** GIVEN INFORMATION follows **

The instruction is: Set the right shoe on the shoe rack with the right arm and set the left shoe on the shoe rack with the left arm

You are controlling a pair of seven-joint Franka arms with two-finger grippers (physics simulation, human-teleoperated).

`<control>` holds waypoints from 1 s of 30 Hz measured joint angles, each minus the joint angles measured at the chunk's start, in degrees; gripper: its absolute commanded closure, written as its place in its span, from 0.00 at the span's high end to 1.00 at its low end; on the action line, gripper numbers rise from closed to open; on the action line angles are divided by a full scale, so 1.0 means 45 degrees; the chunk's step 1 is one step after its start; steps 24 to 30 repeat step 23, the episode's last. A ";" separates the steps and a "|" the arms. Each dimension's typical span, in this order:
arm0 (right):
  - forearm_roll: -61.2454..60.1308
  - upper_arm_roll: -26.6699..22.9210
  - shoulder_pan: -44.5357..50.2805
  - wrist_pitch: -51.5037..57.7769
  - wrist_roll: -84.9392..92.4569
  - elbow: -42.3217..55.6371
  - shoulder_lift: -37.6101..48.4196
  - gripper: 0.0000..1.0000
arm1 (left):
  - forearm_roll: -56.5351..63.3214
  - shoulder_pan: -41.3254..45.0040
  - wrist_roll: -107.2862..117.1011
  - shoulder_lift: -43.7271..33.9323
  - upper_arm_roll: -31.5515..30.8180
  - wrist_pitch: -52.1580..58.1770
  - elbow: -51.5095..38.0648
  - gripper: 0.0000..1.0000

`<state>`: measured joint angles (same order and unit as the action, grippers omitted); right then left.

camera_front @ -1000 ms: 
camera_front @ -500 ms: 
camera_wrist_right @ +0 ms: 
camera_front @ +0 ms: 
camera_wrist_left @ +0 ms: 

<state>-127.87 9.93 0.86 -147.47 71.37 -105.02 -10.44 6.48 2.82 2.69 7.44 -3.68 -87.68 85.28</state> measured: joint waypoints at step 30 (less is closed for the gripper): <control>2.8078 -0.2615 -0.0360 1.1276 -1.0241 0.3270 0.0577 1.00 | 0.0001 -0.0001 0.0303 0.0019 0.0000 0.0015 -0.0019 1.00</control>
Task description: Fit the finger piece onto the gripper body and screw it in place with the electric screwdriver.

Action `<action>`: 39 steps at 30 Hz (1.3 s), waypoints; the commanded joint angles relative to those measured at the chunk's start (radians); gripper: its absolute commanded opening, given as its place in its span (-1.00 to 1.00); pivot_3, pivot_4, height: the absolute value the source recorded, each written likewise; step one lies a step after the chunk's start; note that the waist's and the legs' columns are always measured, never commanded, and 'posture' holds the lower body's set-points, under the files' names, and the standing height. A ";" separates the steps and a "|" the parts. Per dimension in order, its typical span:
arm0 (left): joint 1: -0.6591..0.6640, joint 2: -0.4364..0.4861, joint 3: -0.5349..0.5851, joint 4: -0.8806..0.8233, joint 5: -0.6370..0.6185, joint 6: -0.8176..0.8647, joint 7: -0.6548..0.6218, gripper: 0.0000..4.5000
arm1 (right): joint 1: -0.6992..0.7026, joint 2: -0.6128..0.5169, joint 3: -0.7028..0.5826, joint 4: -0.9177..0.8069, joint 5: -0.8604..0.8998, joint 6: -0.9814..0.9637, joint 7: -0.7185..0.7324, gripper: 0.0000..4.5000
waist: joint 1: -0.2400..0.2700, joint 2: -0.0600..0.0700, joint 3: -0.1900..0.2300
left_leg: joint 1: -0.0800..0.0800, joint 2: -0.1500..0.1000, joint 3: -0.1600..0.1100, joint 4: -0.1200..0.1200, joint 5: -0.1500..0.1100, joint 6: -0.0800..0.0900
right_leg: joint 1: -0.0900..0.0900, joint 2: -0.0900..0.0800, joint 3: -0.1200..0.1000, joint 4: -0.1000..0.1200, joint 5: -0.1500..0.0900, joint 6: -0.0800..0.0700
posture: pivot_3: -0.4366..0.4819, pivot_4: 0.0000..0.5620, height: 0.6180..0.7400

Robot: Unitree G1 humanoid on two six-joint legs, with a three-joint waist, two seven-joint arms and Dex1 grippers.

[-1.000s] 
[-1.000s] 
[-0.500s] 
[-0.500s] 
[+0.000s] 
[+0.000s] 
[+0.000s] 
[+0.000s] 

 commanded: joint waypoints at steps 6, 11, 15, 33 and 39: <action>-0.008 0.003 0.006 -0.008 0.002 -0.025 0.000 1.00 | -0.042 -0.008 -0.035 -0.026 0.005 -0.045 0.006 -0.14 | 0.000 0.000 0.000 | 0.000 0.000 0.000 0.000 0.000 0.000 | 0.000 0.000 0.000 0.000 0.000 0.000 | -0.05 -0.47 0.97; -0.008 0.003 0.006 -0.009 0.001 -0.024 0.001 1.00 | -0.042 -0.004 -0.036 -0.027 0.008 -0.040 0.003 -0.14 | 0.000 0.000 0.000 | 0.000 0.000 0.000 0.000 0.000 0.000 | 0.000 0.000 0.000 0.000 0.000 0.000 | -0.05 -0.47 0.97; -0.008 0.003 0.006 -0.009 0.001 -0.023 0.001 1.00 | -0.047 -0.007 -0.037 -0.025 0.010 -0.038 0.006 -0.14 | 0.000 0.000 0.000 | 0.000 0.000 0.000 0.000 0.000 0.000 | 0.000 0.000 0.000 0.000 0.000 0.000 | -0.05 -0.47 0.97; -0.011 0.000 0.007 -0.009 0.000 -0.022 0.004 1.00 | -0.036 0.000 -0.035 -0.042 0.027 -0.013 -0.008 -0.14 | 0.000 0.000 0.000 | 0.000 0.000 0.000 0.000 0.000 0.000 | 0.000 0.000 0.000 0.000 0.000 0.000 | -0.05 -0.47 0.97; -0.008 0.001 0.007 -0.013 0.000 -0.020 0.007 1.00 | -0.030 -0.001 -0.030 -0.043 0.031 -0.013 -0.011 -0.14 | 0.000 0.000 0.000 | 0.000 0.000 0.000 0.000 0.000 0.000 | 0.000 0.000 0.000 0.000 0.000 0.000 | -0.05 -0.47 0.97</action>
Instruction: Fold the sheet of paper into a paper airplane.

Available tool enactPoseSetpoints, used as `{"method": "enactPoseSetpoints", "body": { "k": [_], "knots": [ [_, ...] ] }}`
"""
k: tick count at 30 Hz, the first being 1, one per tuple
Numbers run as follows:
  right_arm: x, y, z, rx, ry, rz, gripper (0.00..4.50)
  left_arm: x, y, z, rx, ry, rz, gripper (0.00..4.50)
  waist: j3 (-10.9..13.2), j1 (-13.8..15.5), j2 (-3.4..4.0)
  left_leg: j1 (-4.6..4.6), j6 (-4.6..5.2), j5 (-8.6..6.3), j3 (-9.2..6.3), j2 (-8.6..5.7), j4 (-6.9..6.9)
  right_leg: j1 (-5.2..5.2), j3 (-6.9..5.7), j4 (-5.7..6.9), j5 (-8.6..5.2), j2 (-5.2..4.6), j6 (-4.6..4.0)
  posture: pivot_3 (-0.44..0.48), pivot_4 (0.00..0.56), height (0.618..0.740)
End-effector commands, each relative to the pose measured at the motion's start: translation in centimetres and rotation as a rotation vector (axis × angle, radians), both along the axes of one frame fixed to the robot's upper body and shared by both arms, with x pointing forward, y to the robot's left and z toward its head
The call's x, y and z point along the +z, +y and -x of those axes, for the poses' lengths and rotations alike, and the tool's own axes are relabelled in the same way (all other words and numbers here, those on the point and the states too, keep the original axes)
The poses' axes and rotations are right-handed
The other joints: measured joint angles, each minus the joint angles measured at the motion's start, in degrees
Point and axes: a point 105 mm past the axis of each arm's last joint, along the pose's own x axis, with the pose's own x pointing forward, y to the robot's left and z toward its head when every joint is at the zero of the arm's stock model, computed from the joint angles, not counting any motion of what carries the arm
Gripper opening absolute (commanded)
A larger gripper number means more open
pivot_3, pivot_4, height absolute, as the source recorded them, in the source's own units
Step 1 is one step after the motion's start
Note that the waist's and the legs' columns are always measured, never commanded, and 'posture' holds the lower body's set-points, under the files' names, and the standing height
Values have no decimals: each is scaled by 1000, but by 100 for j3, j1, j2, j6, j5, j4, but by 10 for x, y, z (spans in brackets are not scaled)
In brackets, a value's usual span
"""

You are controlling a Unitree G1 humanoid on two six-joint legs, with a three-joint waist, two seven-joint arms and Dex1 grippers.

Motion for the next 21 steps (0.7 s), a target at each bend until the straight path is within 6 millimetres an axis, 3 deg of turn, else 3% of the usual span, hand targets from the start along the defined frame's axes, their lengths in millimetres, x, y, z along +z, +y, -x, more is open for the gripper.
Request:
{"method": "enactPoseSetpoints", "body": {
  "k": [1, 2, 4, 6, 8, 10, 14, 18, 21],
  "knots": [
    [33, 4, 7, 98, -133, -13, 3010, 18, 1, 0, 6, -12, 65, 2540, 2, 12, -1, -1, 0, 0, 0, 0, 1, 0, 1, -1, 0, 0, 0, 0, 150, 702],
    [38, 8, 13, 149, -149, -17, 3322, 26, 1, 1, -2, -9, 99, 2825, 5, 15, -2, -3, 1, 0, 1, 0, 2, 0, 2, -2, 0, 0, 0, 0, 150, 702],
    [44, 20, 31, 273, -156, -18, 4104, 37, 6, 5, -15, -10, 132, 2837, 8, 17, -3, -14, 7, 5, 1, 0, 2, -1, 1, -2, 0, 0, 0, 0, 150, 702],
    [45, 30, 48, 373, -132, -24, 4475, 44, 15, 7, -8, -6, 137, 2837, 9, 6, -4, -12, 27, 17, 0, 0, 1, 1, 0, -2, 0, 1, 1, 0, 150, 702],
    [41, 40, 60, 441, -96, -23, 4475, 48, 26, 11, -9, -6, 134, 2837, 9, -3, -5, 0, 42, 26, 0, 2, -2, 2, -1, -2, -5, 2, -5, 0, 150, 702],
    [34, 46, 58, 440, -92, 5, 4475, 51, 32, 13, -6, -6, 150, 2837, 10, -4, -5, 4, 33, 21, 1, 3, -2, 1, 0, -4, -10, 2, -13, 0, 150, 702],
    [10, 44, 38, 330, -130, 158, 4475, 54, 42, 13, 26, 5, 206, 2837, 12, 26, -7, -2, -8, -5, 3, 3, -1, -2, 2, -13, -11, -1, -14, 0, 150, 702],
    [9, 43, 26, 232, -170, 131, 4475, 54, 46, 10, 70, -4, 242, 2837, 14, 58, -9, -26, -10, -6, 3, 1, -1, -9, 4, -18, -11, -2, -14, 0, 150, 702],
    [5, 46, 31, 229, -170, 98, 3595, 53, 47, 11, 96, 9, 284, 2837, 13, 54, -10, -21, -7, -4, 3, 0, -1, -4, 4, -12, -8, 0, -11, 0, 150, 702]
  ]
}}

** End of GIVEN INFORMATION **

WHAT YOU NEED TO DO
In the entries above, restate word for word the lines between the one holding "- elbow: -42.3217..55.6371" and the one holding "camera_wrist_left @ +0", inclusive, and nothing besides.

OUTPUT OF THE EXERCISE
  - elbow: -42.3217..55.6371
  - shoulder_lift: -37.6101..48.4196
  - gripper: 0.0000..1.0000
arm1 (left):
  - forearm_roll: -56.5351..63.3214
  - shoulder_pan: -41.3254..45.0040
  - wrist_roll: -107.2862..117.1011
  - shoulder_lift: -43.7271..33.9323
  - upper_arm_roll: -31.5515..30.8180
  - wrist_pitch: -52.1580..58.1770
  - elbow: -51.5095..38.0648
  - gripper: 0.0000..1.0000

`<state>`: measured joint angles (same order and unit as the action, grippers omitted); right then left.

camera_front @ -1000 ms: 
camera_front @ -500 ms: 
camera_wrist_right @ +0 ms: 
camera_front @ +0 ms: 
camera_wrist_left @ +0 ms: 

For this exercise, nothing further remains.